What the task requires » Among the lines below, count those with "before". Give only the number.

Information shown »
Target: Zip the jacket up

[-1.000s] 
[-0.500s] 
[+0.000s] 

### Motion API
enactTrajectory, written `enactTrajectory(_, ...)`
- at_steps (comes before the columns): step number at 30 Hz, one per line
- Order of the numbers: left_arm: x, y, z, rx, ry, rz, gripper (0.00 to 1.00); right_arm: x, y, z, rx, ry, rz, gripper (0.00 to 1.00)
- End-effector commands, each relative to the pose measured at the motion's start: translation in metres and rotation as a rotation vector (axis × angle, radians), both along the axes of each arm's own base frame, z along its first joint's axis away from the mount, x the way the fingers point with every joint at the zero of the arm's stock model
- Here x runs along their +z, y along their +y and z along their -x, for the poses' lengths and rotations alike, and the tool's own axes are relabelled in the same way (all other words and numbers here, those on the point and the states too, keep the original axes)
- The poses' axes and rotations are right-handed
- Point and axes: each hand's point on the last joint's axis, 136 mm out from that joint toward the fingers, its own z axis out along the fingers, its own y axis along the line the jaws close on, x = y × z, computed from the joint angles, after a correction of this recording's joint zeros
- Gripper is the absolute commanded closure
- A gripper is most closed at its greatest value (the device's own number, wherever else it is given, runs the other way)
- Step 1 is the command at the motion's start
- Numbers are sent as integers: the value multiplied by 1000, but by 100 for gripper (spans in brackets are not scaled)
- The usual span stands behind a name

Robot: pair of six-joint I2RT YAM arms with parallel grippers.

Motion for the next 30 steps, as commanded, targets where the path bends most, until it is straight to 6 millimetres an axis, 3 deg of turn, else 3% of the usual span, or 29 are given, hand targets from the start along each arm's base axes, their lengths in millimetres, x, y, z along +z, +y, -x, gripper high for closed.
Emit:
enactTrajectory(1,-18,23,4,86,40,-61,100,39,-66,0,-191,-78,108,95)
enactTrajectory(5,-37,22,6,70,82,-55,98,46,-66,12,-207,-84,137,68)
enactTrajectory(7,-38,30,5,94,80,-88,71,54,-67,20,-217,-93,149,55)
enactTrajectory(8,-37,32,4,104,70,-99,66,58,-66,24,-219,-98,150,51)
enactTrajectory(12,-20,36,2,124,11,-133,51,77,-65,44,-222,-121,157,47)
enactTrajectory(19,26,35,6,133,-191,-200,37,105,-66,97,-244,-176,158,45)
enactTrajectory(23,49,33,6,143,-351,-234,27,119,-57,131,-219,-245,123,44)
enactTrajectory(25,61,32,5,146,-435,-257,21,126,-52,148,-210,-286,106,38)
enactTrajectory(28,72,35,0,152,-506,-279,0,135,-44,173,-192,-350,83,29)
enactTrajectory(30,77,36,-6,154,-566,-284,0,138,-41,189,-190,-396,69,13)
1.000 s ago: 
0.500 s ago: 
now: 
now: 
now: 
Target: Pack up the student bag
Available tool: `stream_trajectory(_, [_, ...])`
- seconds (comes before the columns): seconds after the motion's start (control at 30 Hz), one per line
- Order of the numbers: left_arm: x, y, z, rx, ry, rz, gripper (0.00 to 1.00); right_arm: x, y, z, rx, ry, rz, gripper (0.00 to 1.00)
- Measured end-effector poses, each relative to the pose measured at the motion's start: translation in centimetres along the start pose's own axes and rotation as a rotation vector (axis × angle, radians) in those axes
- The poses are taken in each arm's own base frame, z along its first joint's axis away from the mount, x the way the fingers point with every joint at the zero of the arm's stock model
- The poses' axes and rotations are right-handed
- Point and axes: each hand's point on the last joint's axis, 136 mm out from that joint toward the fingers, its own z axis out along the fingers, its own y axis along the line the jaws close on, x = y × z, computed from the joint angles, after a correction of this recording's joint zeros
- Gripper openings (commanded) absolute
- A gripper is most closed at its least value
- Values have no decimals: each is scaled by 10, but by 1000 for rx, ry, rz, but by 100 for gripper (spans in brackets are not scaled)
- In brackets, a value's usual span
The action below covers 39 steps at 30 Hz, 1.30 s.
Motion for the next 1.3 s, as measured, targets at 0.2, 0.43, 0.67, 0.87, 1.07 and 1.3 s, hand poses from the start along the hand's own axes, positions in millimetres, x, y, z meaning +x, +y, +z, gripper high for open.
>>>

Solved exercise » 2